I'm using aiohttp to asynchronously scrap some price from an url. Before, I used requests.get to synchronously do the same. I am able successfully able to scrap using requests.get but the same URL throws 403 forbidden error when I'm trying to do it using aiohttp. I try to find what could be the issue but I haven't got any success so far. The URL is important because that site's URL are getting this 403 error.

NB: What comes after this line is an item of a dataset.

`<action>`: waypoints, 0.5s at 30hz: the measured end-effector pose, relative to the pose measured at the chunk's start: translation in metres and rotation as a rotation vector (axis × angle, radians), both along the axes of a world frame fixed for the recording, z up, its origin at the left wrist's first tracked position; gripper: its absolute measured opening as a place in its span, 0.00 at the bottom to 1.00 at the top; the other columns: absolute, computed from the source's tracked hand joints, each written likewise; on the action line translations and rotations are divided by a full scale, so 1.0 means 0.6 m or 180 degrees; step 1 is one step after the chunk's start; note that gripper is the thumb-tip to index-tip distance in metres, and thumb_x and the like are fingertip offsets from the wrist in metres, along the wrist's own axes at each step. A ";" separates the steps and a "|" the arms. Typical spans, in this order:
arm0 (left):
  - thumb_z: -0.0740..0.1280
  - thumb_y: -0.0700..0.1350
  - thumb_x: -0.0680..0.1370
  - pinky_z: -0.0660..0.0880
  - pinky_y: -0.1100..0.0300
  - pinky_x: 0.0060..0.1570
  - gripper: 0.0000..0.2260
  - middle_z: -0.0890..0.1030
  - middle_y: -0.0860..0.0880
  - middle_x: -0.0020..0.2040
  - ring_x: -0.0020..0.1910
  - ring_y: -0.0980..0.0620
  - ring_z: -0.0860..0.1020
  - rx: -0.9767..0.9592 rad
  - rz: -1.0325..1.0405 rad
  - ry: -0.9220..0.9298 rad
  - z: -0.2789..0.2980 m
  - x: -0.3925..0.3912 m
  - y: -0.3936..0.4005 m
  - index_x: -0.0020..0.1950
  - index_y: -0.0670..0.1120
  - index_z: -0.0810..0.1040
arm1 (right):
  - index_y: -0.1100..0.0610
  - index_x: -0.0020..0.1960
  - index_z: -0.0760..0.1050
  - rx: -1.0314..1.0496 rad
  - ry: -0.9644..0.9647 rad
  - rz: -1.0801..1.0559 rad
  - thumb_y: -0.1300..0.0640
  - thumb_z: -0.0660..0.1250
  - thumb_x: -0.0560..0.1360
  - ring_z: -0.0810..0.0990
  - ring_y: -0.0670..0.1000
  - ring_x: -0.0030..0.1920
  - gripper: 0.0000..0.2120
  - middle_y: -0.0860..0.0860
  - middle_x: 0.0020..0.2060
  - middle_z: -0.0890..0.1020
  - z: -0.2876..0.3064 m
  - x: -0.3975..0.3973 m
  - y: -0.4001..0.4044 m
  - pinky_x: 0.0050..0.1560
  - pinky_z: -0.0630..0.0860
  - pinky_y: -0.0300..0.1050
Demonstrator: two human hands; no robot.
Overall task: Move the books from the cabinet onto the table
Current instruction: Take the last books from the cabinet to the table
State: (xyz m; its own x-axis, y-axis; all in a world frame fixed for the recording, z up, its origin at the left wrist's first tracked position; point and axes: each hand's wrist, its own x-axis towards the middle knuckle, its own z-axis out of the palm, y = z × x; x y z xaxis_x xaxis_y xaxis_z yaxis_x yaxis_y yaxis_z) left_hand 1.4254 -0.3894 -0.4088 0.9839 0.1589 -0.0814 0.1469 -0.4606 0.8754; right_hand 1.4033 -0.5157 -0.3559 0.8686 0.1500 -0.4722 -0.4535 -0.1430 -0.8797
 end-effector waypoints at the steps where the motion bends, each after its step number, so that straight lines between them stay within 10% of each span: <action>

I tried to disable the behavior that aiohttp normalize url using yarl.URL with encoded=True but it still don't work...
import requests
import asyncio
from aiohttp import ClientSession
import yarl
url = 'https://www.yescapa.fr/s?seatbelts=4&beds=4&km_unlimited=true&less_than_five=true&cooking=true&sink=true&fridge=true&wc=true&heating=true&types=4&longitude=-0.58046&latitude=44.84135&radius=50000&date_from=2024-08-01&date_to=2024-08-29&page=1'
res = requests.get(url)
print(res.status_code) # getting a 200 RESPONSE
async def test(url):
async with ClientSession() as session:
url = yarl.URL(url, encoded=True)
async with session.request(method="GET", url=url) as response:
return response.status # getting à 403 RESPONSE
print(asyncio.run(test(url)))
What am i doing wrong ?
I hope I get the solution. Thanks.
Looks like those two (requests
and aiohttp
) use different headers. If i copy headers from the successful request, it works:
import requests
import asyncio
from aiohttp import ClientSession
import yarl
url = 'https://www.yescapa.fr/s?seatbelts=4&beds=4&km_unlimited=true&less_than_five=true&cooking=true&sink=true&fridge=true&wc=true&heating=true&types=4&longitude=-0.58046&latitude=44.84135&radius=50000&date_from=2024-08-01&date_to=2024-08-29&page=1'
res = requests.get(url)
print(res.status_code) # getting a 200 RESPONSE
headers = {
'User-Agent': res.request.headers['User-Agent'],
'Accept': res.request.headers['Accept'],
'Accept-Encoding': res.request.headers['Accept-Encoding'],
'Connection': 'keep-alive',
}
async def test(url):
async with ClientSession(headers=headers) as session:
url = yarl.URL(url, encoded=True)
async with session.request(method="GET", url=url) as response:
return response.status # getting a 200 RESPONSE now as well
print(asyncio.run(test(url)))